Doctoral Dissertation Improvement Award: Agricultural Labor Organizations and Management

$144.9K USD

Funder National Science Foundation (US)
Recipient Organization Washington University
Country United States
Start Date Feb 01, 2021
End Date Jan 31, 2023
Duration 729 days
Number of Grantees 2
Roles Principal Investigator; Co-Principal Investigator
Data Source National Science Foundation (US)
Grant ID 2052932
Grant Description

In this doctoral dissertation research project researchers will adopt a multi-disciplinary approach to investigate millet cultivation and food preparation strategies during a multi-period site organization.

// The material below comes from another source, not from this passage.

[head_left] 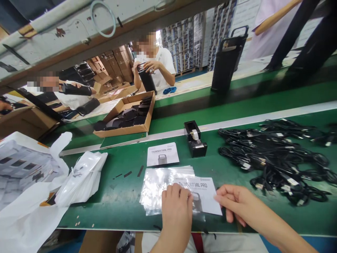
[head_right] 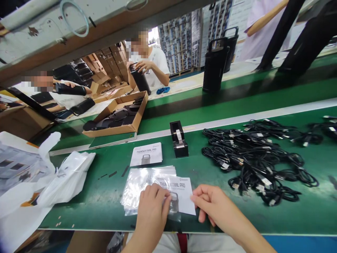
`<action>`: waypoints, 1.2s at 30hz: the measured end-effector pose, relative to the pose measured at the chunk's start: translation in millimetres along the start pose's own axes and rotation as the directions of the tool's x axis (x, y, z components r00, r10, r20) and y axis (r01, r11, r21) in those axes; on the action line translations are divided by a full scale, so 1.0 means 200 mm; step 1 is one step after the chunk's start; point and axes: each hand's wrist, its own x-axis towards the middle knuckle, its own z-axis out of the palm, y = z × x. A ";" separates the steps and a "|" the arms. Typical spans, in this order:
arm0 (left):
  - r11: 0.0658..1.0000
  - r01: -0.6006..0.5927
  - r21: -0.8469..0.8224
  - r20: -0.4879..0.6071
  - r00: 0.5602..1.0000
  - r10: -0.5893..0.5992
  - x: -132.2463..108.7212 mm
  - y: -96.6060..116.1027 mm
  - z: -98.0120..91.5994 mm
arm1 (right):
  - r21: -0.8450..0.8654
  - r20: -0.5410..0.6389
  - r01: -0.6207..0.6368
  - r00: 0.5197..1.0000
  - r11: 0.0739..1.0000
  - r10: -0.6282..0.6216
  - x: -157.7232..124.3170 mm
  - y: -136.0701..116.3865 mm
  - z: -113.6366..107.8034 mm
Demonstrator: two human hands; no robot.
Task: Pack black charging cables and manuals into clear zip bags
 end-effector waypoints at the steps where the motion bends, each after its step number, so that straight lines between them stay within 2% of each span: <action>1: 0.999 -0.005 -0.043 0.025 1.000 0.006 0.01 0.00 -0.01 | 0.004 0.015 -0.006 1.000 1.000 0.006 0.00 -0.01 0.01; 3: 0.978 0.021 -0.207 0.078 0.997 -0.005 0.02 -0.01 -0.05 | 0.007 0.050 -0.003 0.999 1.000 0.003 0.01 -0.04 0.05; 6: 0.886 0.100 -0.453 0.137 0.990 -0.042 0.04 -0.01 -0.10 | -0.153 0.057 0.144 0.989 0.978 -0.137 0.05 -0.12 0.16; 8: 0.842 0.105 -0.530 0.135 0.990 -0.039 0.05 0.00 -0.13 | -0.309 0.023 0.255 0.965 0.916 -0.261 0.08 -0.18 0.23; 10: 0.841 0.092 -0.534 0.126 0.992 -0.029 0.06 0.00 -0.13 | -0.406 -0.026 0.300 0.940 0.863 -0.339 0.10 -0.22 0.25; 12: 0.870 0.107 -0.481 0.123 0.991 -0.054 0.07 -0.01 -0.12 | -0.516 -0.148 0.285 0.899 0.808 -0.412 0.10 -0.25 0.19; 13: 0.885 0.120 -0.450 0.122 0.990 -0.072 0.07 -0.02 -0.11 | -0.602 -0.233 0.243 0.857 0.761 -0.459 0.10 -0.24 0.13; 14: 0.898 0.131 -0.421 0.120 0.989 -0.088 0.07 -0.03 -0.10 | -0.719 -0.340 0.155 0.772 0.678 -0.537 0.10 -0.24 0.05; 15: 0.909 0.136 -0.394 0.117 0.988 -0.097 0.08 -0.03 -0.08 | -0.820 -0.423 -0.002 0.675 0.572 -0.605 0.10 -0.22 -0.04; 16: 0.919 0.136 -0.370 0.117 0.988 -0.100 0.08 -0.03 -0.07 | -0.877 -0.435 -0.126 0.616 0.463 -0.657 0.10 -0.20 -0.13; 17: 0.928 0.134 -0.349 0.122 0.988 -0.096 0.08 -0.04 -0.06 | -0.912 -0.403 -0.199 0.598 0.358 -0.693 0.10 -0.17 -0.21; 18: 0.935 0.129 -0.331 0.138 0.987 -0.087 0.08 -0.03 -0.06 | -0.939 -0.343 -0.211 0.607 0.270 -0.717 0.10 -0.14 -0.27; 20: 0.944 0.127 -0.305 0.175 0.982 -0.075 0.08 -0.02 -0.05 | -0.973 -0.231 -0.139 0.599 0.184 -0.766 0.10 -0.09 -0.33; 21: 0.944 0.130 -0.302 0.192 0.979 -0.073 0.09 -0.02 -0.05 | -0.980 -0.193 -0.076 0.577 0.183 -0.794 0.10 -0.07 -0.33; 23: 0.939 0.144 -0.312 0.215 0.974 -0.078 0.09 -0.01 -0.06 | -0.964 -0.193 0.058 0.515 0.259 -0.835 0.09 -0.03 -0.28; 25: 0.927 0.167 -0.336 0.222 0.970 -0.095 0.09 -0.01 -0.07 | -0.913 -0.230 0.186 0.501 0.363 -0.835 0.08 -0.01 -0.20; 29: 0.893 0.227 -0.389 0.238 0.961 -0.141 0.08 -0.02 -0.08 | -0.788 -0.233 0.352 0.590 0.506 -0.773 0.06 0.04 -0.09; 33: 0.851 0.283 -0.443 0.248 0.951 -0.187 0.07 -0.02 -0.07 | -0.564 -0.343 0.375 0.704 0.736 -0.622 0.04 0.05 -0.07; 36: 0.836 0.284 -0.469 0.249 0.951 -0.183 0.07 -0.02 -0.07 | -0.385 -0.332 0.399 0.782 0.832 -0.528 0.02 0.03 -0.03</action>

By combining paleoethnobotanical and isotopic studies, the team seeks to understand the dynamic of interplay between subsistence strategies and social relations in the field and in the domestic context at multiple localities.

The research question is twofold. Was the millet harvest shared within or between households, or both? Were farming practices determined on the household level, the communal level, or a combination of the two?

In answering these questions, the project connects with broader anthropological issues, namely, the moral and social nature of food habits and food production. While much of the thematic discussion on the social use of food draws on contemporary and historical examples, this study examines the dimension of daily food performance in archaeological contexts.

In order to test hypotheses about millet production and consumption, the research team will employ two principal methods: (a) macrofossil crop processing analysis; and (b) stable isotopic analysis performed on plant remains. These measurements build on significant improvements in sample preparation and methodological refinements in recent years, and their successful applications in archaeological contexts in a range of markedly different environments.

The project will expand the understanding of regional farming practices in a global context. This project aims to raise awareness of the past, present and future utility of millet, to understand the nature of primary producers of this crop and their societies, and to situate their role in the broader trajectory of human agricultural systems on a global scale.

This award reflects NSF's statutory mission and has been deemed worthy of support through evaluation using the Foundation's intellectual merit and broader impacts review criteria.